Output the whole listing below exactly, omitting the images.

» Source data:
━━━━━━━━
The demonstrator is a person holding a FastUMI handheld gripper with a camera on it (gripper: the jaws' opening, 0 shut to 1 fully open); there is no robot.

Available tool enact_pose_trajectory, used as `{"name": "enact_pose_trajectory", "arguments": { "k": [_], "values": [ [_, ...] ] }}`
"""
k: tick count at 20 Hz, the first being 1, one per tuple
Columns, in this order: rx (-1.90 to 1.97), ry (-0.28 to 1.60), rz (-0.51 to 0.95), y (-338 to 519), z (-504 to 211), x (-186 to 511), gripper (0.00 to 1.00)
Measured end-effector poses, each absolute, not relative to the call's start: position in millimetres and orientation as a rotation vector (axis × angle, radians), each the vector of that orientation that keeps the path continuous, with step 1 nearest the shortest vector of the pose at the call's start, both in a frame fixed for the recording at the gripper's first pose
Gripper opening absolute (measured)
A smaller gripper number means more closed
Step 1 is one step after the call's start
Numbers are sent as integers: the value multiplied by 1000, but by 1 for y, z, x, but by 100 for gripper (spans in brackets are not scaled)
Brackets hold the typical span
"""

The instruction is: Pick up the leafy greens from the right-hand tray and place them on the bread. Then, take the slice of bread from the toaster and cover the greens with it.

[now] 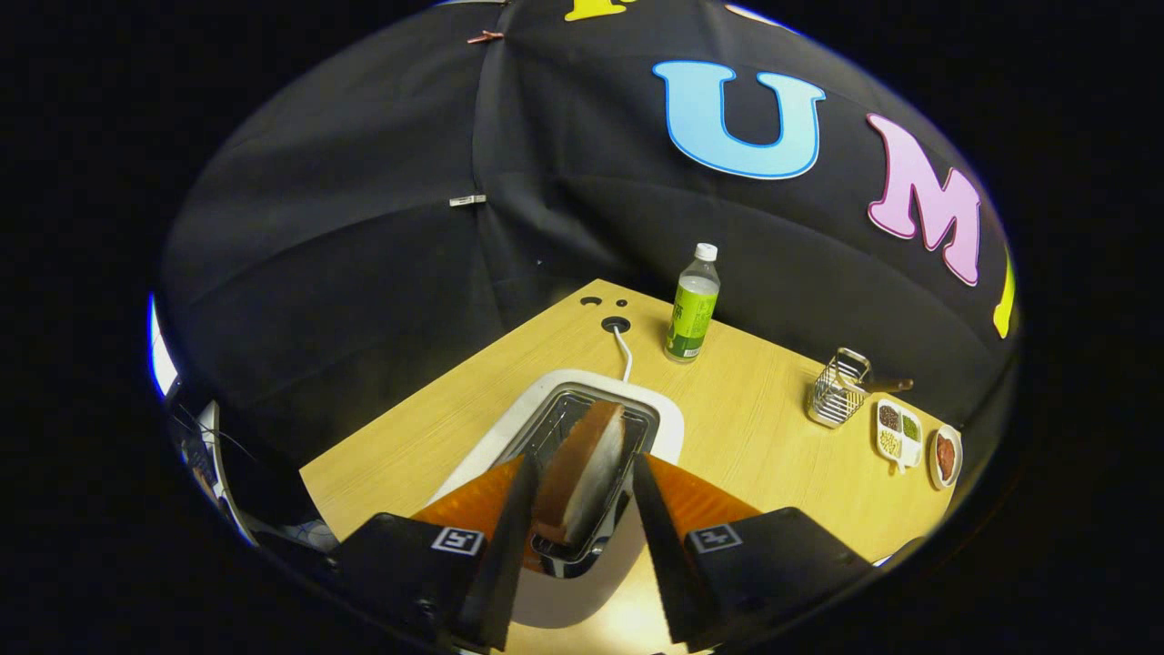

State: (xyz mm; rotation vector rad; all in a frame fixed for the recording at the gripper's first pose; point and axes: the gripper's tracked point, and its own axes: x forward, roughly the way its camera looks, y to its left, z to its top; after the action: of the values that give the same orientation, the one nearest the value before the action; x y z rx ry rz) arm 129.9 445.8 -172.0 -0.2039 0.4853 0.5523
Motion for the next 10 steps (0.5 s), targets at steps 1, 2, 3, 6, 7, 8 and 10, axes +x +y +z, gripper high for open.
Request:
{"name": "enact_pose_trajectory", "arguments": {
  "k": [1,2,3,6,7,8,10],
  "values": [
    [-206,485,549,445,-174,130,57],
    [-207,493,545,444,-176,131,48],
    [-203,507,548,444,-177,130,39],
    [-177,530,545,445,-177,129,18],
    [-177,533,555,447,-176,126,16],
    [-184,525,565,448,-174,125,14],
    [-198,505,591,447,-168,120,13]
  ]
}}
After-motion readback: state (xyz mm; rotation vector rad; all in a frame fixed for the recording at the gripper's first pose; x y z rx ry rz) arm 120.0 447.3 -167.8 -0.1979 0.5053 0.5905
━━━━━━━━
» Written solution:
The demonstrator is a person holding a FastUMI handheld gripper with a camera on it (gripper: the jaws' opening, 0 shut to 1 fully open); there is no robot.

Available tool enact_pose_trajectory, used as `{"name": "enact_pose_trajectory", "arguments": { "k": [_], "values": [ [_, ...] ] }}`
"""
k: tick count at 20 Hz, the first being 1, one per tuple
Columns, in this order: rx (-1.90 to 1.97), ry (-0.28 to 1.60), rz (-0.51 to 0.95), y (-338 to 519), z (-504 to 211), x (-186 to 511), gripper (0.00 to 1.00)
Measured end-effector poses, each absolute, not relative to the call's start: position in millimetres and orientation as a rotation vector (axis × angle, radians), each the vector of that orientation that keeps the path continuous, with step 1 nearest the shortest vector of the pose at the call's start, both in a frame fixed for the recording at the gripper's first pose
Gripper opening absolute (measured)
A smaller gripper number means more closed
Step 1 is one step after the call's start
Numbers are sent as integers: the value multiplied by 1000, but by 1 for y, z, x, but by 100 for gripper (spans in brackets are not scaled)
Brackets hold the typical span
"""

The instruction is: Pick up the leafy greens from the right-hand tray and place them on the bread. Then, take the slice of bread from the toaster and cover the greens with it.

[now] 

State: (xyz mm; rotation vector rad; all in a frame fixed for the recording at the gripper's first pose; point and axes: the gripper's tracked point, and its own axes: x forward, roughly the way its camera looks, y to its left, z to its top; after the action: of the values that give the same orientation, the one nearest the value before the action; x y z rx ry rz) arm 129.9 445.8 -172.0 -0.2039 0.4853 0.5523
Motion for the next 10 steps (0.5 s), targets at steps 1, 2, 3, 6, 7, 8 and 10, axes +x +y +z, gripper high for open.
Request:
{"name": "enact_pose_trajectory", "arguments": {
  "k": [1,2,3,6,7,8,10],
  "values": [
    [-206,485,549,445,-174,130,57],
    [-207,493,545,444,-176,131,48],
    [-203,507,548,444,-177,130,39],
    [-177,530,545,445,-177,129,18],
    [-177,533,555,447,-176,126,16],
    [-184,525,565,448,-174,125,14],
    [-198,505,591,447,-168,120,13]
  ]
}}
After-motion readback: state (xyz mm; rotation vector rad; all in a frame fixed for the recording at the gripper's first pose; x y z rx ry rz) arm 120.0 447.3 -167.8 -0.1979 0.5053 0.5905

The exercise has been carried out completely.